▶ [DIRECTIONS FOR THIS TASK]: Among the entries below, find each line with "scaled" and show it.
** GIVEN DATA follows **
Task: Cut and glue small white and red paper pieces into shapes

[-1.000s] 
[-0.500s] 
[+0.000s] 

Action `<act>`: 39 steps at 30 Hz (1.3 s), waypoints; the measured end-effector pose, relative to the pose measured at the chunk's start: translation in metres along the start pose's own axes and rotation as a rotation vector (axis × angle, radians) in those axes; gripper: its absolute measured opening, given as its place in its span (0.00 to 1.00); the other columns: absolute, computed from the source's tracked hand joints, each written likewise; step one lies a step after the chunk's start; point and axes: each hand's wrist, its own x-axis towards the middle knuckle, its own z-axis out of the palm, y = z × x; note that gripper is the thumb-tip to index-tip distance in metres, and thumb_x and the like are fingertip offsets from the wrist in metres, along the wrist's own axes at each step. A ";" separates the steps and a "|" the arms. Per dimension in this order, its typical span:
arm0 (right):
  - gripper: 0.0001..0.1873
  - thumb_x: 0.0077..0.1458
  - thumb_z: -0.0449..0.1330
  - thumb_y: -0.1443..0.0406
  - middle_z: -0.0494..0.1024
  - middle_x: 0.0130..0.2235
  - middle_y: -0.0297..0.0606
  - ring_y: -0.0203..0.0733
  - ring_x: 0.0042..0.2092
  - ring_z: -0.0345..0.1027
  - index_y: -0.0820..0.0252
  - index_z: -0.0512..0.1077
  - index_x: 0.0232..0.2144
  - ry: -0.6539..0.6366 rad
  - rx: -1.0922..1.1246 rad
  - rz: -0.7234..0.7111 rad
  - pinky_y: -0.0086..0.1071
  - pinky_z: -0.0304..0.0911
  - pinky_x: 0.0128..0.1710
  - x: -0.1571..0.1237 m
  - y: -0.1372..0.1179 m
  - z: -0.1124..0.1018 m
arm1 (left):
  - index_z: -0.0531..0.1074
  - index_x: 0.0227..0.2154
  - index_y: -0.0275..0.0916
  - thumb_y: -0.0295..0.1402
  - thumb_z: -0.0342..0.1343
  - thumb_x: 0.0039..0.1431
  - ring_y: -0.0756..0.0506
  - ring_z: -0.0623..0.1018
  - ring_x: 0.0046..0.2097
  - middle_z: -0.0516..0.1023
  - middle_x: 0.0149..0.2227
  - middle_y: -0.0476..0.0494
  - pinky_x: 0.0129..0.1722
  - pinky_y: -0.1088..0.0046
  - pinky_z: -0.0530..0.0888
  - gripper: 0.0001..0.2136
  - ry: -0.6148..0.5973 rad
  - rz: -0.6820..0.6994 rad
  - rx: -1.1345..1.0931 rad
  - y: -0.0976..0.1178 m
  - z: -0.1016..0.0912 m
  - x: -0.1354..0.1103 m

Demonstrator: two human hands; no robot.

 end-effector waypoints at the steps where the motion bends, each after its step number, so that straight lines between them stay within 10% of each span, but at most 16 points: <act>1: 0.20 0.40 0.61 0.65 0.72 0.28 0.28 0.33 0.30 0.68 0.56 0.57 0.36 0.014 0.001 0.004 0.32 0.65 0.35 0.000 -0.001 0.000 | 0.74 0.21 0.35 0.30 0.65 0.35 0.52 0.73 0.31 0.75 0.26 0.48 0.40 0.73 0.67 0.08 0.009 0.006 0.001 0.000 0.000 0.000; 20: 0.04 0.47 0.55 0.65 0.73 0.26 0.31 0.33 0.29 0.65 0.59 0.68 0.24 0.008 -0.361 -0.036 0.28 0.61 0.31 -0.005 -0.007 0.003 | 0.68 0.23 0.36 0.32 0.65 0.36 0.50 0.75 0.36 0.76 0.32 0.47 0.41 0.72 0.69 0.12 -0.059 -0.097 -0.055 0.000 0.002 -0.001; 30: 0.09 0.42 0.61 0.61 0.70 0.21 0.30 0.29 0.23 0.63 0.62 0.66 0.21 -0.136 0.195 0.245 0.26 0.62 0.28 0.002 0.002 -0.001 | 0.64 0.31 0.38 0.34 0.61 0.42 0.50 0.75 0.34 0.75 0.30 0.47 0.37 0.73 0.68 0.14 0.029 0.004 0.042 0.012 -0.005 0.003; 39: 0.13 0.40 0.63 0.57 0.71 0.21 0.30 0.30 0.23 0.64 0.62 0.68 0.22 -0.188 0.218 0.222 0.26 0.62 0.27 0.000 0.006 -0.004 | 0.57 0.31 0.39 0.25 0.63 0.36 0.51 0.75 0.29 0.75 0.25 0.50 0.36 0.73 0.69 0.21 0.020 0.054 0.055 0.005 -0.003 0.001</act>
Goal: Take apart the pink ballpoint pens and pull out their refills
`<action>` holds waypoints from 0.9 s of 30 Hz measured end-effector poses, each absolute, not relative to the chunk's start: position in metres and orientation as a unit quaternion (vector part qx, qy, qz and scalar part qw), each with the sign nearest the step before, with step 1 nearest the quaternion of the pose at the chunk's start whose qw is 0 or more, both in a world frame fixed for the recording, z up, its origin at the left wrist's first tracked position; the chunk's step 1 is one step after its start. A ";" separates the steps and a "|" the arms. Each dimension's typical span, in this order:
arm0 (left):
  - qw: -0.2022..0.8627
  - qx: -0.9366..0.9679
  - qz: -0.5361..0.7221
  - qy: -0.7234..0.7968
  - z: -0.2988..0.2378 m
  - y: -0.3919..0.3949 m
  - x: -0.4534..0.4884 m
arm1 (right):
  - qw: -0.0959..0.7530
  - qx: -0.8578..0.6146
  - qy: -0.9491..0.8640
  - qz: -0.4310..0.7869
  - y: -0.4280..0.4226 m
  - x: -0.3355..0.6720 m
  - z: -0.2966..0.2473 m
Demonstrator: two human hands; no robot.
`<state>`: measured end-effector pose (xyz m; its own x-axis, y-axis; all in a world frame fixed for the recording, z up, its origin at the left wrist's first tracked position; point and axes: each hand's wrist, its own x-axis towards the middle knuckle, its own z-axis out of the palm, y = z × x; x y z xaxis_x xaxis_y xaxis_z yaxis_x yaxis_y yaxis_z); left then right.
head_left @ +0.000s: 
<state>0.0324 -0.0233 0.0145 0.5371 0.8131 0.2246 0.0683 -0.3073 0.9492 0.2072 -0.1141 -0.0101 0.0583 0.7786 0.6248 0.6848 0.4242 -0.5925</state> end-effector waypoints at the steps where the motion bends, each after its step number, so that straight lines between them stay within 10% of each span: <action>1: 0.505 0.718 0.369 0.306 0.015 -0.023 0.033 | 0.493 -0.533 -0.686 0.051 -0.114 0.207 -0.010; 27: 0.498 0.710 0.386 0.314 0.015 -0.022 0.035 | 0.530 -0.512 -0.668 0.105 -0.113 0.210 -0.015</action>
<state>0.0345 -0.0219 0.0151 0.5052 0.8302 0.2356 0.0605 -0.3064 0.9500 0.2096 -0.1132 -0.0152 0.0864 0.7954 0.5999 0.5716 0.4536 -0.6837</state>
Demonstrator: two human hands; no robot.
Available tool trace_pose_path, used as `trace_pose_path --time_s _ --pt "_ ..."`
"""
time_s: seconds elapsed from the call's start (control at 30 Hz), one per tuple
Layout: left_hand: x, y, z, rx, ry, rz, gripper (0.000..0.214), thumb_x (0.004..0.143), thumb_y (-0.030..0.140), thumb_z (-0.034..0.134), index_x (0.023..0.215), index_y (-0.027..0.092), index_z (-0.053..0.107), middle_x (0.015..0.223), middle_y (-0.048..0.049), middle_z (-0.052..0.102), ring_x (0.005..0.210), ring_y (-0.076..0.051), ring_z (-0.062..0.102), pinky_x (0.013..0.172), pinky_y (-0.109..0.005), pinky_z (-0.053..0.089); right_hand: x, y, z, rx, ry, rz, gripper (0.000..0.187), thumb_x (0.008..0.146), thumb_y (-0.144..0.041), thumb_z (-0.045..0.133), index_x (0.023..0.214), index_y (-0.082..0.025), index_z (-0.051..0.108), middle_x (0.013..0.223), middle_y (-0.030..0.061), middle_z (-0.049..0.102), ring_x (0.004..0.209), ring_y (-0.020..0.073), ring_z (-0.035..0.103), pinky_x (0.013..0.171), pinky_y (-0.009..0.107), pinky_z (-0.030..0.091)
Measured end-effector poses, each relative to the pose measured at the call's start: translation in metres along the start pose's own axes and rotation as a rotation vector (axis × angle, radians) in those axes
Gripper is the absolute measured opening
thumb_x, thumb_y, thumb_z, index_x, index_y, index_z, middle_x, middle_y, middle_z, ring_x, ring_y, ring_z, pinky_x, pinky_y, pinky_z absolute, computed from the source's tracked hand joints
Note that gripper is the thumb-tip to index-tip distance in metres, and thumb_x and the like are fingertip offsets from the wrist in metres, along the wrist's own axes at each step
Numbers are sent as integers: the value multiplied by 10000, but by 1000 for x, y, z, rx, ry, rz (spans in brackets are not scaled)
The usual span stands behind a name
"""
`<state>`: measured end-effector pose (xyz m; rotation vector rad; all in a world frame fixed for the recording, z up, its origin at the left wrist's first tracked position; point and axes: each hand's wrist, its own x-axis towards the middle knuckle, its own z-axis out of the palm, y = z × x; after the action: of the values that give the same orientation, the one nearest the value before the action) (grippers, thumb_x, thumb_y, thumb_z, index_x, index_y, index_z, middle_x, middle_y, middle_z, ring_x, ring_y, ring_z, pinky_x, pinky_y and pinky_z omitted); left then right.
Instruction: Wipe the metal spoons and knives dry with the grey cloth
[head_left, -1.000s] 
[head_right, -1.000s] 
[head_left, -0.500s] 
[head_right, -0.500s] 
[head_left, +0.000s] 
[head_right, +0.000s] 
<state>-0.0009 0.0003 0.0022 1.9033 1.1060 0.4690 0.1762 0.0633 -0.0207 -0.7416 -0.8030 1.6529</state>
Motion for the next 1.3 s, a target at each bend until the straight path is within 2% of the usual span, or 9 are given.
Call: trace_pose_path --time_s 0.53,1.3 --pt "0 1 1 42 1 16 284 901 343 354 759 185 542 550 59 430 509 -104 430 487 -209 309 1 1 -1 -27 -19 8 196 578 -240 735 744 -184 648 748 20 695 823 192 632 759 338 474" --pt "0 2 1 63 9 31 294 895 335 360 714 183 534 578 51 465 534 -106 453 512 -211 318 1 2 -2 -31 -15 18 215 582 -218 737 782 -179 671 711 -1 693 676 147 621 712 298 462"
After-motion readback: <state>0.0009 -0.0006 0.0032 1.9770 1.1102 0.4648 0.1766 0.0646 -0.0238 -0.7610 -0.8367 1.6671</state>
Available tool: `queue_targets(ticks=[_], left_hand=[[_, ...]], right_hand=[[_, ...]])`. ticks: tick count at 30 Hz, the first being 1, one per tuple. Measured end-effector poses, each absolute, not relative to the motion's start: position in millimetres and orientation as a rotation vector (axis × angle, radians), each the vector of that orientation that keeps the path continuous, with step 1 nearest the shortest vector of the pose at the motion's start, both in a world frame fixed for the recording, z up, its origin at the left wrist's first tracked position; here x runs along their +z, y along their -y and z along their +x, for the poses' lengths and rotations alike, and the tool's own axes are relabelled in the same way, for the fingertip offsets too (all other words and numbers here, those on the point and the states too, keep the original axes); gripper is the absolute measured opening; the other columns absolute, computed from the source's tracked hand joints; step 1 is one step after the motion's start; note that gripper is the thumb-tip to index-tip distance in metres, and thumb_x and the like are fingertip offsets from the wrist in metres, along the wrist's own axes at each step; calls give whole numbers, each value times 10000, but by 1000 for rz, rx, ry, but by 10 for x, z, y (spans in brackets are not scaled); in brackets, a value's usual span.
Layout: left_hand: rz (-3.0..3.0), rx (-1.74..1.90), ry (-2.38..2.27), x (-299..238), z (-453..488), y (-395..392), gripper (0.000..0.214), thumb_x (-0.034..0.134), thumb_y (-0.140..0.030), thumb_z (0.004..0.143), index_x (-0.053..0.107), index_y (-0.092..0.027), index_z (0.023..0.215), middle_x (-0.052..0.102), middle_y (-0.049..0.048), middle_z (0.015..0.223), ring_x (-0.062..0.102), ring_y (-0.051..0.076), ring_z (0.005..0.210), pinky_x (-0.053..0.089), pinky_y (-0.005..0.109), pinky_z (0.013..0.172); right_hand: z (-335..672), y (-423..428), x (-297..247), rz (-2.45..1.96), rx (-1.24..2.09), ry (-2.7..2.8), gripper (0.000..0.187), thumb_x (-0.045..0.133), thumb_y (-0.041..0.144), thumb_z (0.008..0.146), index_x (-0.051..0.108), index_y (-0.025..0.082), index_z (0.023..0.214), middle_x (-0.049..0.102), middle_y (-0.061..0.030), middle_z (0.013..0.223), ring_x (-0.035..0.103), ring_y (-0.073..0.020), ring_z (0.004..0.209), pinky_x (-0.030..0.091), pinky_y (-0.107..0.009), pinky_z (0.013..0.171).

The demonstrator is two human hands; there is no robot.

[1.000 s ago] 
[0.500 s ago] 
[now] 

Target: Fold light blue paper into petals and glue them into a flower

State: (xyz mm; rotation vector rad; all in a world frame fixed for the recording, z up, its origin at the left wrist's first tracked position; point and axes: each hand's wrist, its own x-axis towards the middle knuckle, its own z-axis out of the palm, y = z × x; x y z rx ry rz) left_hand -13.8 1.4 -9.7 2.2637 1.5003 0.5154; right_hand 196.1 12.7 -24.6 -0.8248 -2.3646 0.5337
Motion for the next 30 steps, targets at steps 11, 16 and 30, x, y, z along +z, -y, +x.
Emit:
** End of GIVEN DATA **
▶ [RESPONSE AREA]:
Numbers are sent as integers: the value multiplied by 10000, but by 1000 for x, y, z, rx, ry, rz (spans in brackets are not scaled)
Available tool: `queue_targets(ticks=[_], left_hand=[[_, ...]], right_hand=[[_, ...]])`. ticks: tick count at 30 Hz, the first being 1, one per tuple. Measured end-effector poses, each absolute, not relative to the motion's start: position in millimetres and orientation as a rotation vector (axis × angle, radians), each the vector of that orientation that keeps the path continuous, with step 1 nearest the shortest vector of the pose at the motion's start, both in a world frame fixed for the recording, z up, its origin at the left wrist's first tracked position; here x runs along their +z, y along their -y and z along their +x, for the poses' lengths and rotations alike, and the tool's own axes are relabelled in the same way, for the fingertip offsets too (all other words and numbers here, those on the point and the states too, keep the original axes); gripper is the absolute measured opening; the other columns absolute, computed from the source's tracked hand joints; step 1 is one step after the motion's start; note that gripper is the thumb-tip to index-tip distance in metres, and thumb_x and the like are fingertip offsets from the wrist in metres, along the wrist's own axes at each step; calls give whole numbers, each value times 10000, but by 1000 for rz, rx, ry, but by 10 for x, z, y (spans in brackets are not scaled); in brackets, a value's usual span.

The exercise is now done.